Auto makers are well aware of what programs are available from various governments, he says.
“Never once did they say the reason we didn’t invest in Canada is because we didn’t have a single point-of-entry person who could explain to us all the dynamics,” he says.
Work force quality
Industry executives in Mexico laud the quality of the workers.
The combination of that quality, the wages and productivity put Mexico in the forefront of places to build vehicles, says Nissan’s Mr. Cousseau.
“If you mix all three of these items today, Mexico is more competitive than China,” he says.
The fact that three luxury auto makers have chosen to locate in Mexico underscores how far the work force has come.
“Years ago, when the industry first started to grow in Mexico, there was a belief that the cost of labour was less but the quality wasn’t good,” observes Mr. Marshall of Autotek.
“I don’t believe that is true. The quality of the labour down here is phenomenal.”
The wages for assembly-line workers at Volkswagen’s Puebla plant are the equivalent of $3.77 an hour, data compiled by Prof.

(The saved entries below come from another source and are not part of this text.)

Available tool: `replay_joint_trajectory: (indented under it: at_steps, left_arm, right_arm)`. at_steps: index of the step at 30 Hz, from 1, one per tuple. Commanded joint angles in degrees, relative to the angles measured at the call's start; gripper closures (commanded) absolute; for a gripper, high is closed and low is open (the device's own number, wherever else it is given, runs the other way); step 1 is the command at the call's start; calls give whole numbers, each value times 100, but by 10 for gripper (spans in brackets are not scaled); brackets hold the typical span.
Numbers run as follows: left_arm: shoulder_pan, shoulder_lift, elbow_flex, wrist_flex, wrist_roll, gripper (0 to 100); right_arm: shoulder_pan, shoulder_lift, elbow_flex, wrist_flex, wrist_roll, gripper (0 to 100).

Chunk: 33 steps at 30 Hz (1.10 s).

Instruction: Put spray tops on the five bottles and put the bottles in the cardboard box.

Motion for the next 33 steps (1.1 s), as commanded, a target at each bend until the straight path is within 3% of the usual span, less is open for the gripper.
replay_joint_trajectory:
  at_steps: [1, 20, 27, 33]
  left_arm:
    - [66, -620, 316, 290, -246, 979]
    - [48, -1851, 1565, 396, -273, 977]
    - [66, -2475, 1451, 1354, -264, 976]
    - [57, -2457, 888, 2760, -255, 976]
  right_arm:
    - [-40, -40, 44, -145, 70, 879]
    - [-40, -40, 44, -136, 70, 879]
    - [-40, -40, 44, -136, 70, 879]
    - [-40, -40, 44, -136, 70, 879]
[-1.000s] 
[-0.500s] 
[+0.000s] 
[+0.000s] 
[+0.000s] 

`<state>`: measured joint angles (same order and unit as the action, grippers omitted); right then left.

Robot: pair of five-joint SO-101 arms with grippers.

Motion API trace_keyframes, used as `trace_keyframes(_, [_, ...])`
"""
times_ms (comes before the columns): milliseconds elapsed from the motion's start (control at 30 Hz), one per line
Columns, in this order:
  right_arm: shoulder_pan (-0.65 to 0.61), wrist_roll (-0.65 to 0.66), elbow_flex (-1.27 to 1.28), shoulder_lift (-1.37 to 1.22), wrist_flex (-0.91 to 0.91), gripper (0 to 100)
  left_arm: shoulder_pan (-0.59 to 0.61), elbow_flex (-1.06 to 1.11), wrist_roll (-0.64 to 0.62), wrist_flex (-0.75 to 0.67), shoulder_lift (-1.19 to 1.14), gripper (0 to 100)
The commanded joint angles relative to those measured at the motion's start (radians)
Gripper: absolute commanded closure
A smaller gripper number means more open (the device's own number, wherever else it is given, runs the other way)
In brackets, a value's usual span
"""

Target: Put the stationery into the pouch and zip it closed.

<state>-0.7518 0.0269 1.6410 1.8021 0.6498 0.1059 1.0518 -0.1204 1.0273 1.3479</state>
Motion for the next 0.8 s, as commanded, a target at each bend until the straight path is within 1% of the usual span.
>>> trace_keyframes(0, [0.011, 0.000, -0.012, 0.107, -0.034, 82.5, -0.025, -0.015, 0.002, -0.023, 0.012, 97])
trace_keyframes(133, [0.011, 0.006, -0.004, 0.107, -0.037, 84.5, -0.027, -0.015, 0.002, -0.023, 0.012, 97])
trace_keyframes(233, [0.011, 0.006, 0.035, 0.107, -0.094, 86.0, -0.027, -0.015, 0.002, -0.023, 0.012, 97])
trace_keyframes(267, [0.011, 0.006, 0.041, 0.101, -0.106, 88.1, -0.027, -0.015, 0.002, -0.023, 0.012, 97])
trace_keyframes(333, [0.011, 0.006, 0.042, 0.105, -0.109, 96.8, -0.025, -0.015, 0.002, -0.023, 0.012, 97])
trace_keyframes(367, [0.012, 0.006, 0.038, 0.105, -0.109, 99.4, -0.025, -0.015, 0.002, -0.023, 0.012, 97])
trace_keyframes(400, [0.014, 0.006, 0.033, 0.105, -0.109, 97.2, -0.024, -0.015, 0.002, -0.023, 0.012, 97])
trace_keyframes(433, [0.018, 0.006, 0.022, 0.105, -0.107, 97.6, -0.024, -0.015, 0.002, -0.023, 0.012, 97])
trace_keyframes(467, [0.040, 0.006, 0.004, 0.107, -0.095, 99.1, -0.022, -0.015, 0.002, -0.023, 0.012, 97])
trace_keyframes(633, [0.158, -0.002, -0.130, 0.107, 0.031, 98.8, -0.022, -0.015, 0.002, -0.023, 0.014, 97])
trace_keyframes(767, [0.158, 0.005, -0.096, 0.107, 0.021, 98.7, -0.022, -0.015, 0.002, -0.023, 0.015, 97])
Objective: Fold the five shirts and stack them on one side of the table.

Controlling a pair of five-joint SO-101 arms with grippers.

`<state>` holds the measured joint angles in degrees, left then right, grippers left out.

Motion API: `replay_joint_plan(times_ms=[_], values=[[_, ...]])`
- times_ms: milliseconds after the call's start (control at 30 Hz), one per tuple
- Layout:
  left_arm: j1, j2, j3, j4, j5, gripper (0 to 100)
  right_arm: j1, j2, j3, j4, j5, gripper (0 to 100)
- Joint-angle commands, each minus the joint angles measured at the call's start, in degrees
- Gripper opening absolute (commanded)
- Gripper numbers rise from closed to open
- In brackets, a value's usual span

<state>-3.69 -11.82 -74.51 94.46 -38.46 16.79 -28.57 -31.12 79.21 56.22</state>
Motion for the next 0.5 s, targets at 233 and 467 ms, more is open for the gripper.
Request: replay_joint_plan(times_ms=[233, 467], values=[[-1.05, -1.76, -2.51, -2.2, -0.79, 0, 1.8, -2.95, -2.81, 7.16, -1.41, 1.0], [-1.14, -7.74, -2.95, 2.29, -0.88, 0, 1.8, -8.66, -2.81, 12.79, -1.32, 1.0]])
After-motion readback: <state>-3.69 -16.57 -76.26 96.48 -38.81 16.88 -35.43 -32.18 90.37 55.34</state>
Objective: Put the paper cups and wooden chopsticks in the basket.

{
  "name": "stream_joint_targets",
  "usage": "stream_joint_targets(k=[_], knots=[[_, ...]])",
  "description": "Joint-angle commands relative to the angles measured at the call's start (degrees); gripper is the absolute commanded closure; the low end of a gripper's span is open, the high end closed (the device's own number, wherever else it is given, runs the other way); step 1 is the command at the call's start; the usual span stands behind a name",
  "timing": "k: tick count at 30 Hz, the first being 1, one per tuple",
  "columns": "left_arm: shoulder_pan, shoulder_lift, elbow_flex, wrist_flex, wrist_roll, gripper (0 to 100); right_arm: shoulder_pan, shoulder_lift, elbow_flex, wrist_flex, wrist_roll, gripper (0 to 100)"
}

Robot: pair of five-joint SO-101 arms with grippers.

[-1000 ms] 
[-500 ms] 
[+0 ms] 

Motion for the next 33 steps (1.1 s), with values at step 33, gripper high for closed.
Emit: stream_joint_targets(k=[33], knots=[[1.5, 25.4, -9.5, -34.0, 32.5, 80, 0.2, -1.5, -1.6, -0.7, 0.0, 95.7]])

Covarrubias show. That’s higher than the average across all assembly plants in Mexico and trails only Nissan’s Cuernavaca plant.
It’s also higher than many service sector jobs, as Felipe Coyotecatl Toxqui found when he left his job at a government training centre in Puebla to work for Volkswagen 18 years ago.
The 49-year-old is now a production co-ordinator in the body shop where Beetles are put together.
“I have the opportunity to give my children a better education,” he says. He was able to send all three of his children to private school and his oldest son is now a doctor in Mexico City.
But that experience is far from universal, Prof. Covarrubias says, particularly for those workers at plants that are not as old as Volkswagen’s Puebla facility.
Assembly line worker wages have fallen across the industry since 2007, he notes, even though productivity has improved.
A job with full seniority in the auto sector paying wages of more than $30 an hour with a defined benefit pension plan and other benefits has been a ticket to the middle class in Canada and the United States.
Despite all the growth, the rising tide of auto investment in Mexico is not lifting all boats.
“To get a job in the auto sector [in Mexico] is just half a ticket,” he says. “The other point is that in order for you [to advance] into the middle class, you are going to take longer.”
The lag between surging production and the benefits of that growth flowing to workers is evident in sales statistics.
Measured by vehicles per driving-age population, the Mexican market is still underdeveloped.
There are just 20 vehicles on the road in Mexico for every 100 drivers, compared with 80 in Canada.
It’s another sign that Mexico has much more room to grow.
Editor's note: A previous online version of this story said the Center for Automotive Research was the source of data in two charts on vehicle production. In fact, the source was DesRosiers Automotive Consultants. The story has been corrected.